• [To do]: Among the entries below, find every line that has "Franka" and pull it out.

[Data entries]

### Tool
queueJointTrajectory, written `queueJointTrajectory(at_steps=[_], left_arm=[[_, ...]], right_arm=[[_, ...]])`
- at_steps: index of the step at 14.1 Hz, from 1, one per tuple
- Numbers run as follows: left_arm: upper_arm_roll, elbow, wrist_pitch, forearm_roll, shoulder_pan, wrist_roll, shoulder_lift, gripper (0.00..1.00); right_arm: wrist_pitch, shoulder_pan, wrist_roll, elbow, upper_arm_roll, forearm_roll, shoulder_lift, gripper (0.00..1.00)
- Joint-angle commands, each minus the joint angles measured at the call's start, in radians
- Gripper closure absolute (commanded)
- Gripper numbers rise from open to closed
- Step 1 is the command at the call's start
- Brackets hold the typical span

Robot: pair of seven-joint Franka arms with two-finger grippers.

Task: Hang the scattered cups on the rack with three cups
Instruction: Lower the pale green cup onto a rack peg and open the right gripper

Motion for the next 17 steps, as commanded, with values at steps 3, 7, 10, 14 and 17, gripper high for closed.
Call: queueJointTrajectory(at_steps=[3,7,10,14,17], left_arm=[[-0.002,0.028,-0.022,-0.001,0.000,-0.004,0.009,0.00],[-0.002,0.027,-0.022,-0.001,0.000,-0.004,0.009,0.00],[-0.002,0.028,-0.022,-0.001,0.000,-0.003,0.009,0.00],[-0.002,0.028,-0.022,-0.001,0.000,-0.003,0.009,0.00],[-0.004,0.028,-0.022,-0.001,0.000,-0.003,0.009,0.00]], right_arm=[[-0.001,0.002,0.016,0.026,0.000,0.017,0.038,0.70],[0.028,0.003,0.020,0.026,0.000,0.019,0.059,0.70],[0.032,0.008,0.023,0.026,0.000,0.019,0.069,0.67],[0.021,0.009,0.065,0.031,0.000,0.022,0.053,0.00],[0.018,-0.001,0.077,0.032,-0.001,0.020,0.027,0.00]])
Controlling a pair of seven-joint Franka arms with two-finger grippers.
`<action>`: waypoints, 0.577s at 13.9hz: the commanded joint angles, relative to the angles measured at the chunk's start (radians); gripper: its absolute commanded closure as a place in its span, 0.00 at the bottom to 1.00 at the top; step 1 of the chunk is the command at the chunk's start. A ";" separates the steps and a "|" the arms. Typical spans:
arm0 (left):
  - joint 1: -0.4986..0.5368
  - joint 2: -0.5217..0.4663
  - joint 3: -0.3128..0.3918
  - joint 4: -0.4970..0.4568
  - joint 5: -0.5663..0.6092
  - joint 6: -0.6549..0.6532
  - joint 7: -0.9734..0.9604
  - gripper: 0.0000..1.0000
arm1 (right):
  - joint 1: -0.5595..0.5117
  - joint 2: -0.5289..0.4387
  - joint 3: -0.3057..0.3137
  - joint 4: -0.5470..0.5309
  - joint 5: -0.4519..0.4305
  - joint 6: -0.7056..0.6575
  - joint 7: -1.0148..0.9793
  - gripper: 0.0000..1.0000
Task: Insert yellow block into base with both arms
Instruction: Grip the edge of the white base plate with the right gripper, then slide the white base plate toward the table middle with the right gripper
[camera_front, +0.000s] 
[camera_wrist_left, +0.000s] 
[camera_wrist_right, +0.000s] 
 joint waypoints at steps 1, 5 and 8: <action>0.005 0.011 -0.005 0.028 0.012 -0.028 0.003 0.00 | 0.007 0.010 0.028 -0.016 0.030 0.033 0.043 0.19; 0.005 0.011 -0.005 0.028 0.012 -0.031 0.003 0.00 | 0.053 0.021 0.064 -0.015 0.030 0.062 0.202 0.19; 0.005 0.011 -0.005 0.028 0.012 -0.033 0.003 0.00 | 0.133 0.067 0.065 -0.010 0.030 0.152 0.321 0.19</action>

• [Output below]:
Robot: pair of seven-joint Franka arms with two-finger grippers.
Controlling a pair of seven-joint Franka arms with two-finger grippers.

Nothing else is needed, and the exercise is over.